Erano due donne in carriera, ora sono due donne anziane e sole; Hortensia con le sue difficoltà a relazionarsi fin dai tempi dell’infedeltà del marito: "All’età di trentun anni Hortensia James iniziò a odiare […] All’inizio ce l’aveva solo con Peter, poi passò alla domestica, all’autista, alla donna del mercato”; Marion dal suo canto, proveniente da una famiglia ebrea che ha rinnegato le sue origini, coltiva i suoi pregiudizi razziali senza rendersene conto e si ritrova a occuparsi delle dissestate finanze gestite dal marito ormai defunto, priva delle cure dei figli. Le relazioni esterne riguardano il comitato di quartiere, le beghe condominiali e la ristrutturazione della casa. Sarà la momentanea difficoltà di Marion che deve sistemare la sua casa, a farla avvicinare alla sua secolare nemica Hortensia, in parte corresponsabile del danno e dunque disposta ad ospitarla.

La descrizione della psicologia femminile è ricca di sfumature e mai scontata. L’autrice fa compiere alle due donne, che alternano i ricordi della loro famiglia d’origine alla situazione del presente, un vero viaggio dentro se stesse. Si rendono conto di ciò che non si  è avuto il coraggio di cambiare nel proprio passato  e ciò che ancora si può cambiare. Da nemiche divengono alleate, complici, conservando le loro spigolosità. 

La vecchiaia discrimina tutte le donne- afferma la Omotoso- a una certa età si diventa invisibili. In questo racconto lo evidenzia con una scrittura efficace che deve molto sicuramente alla conoscenza di Nadine Gordimer, ma rivela la sua impronta personale nel  conservare leggerezza e umorismo anche nelle situazioni più drammatiche.

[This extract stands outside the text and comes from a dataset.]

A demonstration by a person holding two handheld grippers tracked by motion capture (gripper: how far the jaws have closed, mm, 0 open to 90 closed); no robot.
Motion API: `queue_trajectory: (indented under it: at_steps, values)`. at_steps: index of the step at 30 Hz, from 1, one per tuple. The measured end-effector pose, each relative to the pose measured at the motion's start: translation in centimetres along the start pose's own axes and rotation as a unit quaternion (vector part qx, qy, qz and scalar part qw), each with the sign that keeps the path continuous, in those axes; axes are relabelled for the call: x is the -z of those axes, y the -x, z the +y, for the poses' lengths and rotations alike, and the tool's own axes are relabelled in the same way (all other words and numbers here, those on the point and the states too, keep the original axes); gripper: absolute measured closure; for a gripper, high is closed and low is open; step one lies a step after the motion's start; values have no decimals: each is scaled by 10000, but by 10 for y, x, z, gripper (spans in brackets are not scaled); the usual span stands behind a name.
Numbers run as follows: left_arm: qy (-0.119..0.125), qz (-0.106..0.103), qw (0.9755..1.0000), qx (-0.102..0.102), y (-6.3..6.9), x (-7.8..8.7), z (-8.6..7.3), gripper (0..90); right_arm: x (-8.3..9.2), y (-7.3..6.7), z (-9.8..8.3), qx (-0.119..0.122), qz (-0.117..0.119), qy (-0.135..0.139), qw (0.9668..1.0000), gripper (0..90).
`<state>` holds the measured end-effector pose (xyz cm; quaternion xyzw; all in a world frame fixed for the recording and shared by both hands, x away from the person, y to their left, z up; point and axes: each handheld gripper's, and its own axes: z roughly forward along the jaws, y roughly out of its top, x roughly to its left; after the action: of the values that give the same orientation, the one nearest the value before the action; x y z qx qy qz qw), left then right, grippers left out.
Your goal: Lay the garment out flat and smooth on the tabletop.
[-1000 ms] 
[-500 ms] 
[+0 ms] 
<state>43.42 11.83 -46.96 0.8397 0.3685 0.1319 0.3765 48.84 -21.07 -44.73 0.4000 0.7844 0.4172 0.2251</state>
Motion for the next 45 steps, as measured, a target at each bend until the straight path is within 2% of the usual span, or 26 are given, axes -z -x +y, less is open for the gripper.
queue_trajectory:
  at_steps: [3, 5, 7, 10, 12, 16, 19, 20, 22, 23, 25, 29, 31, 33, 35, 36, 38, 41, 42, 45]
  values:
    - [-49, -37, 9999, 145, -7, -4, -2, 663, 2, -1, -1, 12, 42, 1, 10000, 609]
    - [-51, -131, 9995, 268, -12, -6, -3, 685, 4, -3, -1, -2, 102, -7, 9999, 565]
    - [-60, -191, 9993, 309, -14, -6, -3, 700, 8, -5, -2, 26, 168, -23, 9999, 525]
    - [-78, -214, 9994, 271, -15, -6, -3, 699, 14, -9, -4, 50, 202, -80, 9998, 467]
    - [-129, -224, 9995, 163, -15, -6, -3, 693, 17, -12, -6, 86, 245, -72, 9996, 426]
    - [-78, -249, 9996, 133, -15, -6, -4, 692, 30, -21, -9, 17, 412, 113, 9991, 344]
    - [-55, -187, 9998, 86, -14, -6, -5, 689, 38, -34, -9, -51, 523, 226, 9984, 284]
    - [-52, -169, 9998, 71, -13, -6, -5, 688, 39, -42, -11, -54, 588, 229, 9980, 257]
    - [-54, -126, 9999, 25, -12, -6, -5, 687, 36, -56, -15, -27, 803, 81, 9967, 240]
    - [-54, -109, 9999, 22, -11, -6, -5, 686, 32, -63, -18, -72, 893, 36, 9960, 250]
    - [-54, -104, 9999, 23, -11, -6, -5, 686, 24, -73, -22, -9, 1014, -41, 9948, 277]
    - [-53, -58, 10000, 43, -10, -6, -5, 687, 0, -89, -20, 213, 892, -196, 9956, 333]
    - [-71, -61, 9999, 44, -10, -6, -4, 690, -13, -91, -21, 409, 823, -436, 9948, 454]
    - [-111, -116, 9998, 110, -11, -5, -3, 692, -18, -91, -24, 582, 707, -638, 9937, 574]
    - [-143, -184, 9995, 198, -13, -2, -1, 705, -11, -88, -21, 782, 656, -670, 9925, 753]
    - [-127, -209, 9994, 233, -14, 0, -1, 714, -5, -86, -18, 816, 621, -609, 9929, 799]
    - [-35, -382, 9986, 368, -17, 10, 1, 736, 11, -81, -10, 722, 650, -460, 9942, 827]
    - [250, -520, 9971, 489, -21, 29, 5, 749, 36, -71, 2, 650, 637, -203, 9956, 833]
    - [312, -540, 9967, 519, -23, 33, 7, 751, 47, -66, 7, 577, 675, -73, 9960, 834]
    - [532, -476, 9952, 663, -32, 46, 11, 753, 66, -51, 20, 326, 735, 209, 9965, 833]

Durante le varie riunioni del comitato di quartiere, compare quasi di straforo ma in realtà percorre tutto il testo, come la scia lasciata da una lumaca, l’accenno alla restituzione della terra ai vecchi proprietari ( un problema noto in Sudafrica); la presenza di un albero accanto al quale gli schiavi lì sepolti vengono ricordati dai loro posteri; episodi di intolleranza e di razzismo che l’autrice volutamente fa emergere attraverso lo sguardo perbenista e noncurante degli abitanti di Katterijn. Fa parlare loro nel denunciare i fatti e inveire Hortensia contro loro e Marion.  

Non è solo il Sudafrica che interessa all'autrice, ma i vari modi in cui si relazionano popoli diversi e anime diverse. Scoprire dov'è il nodo cruciale e dov'è il punto di contatto.

In una recente intervista, la scrittrice preferisce alla definizione di afropolitan quella di panafricana;  per la sua appartenenza per nascita e vissuto alle Barbados, Nigeria e Sudafrica dice: "Ho parenti e amici in tutti e tre i posti. Ho tre nazioni nel sangue. Con lo stesso peso". Un esempio vivente della letteratura della diaspora di cui lo stesso Mandela aveva consapevolezza vedendo in essa la ricchezza multicolore dell’Africa e la possibilità di far conoscere l’Africa al mondo.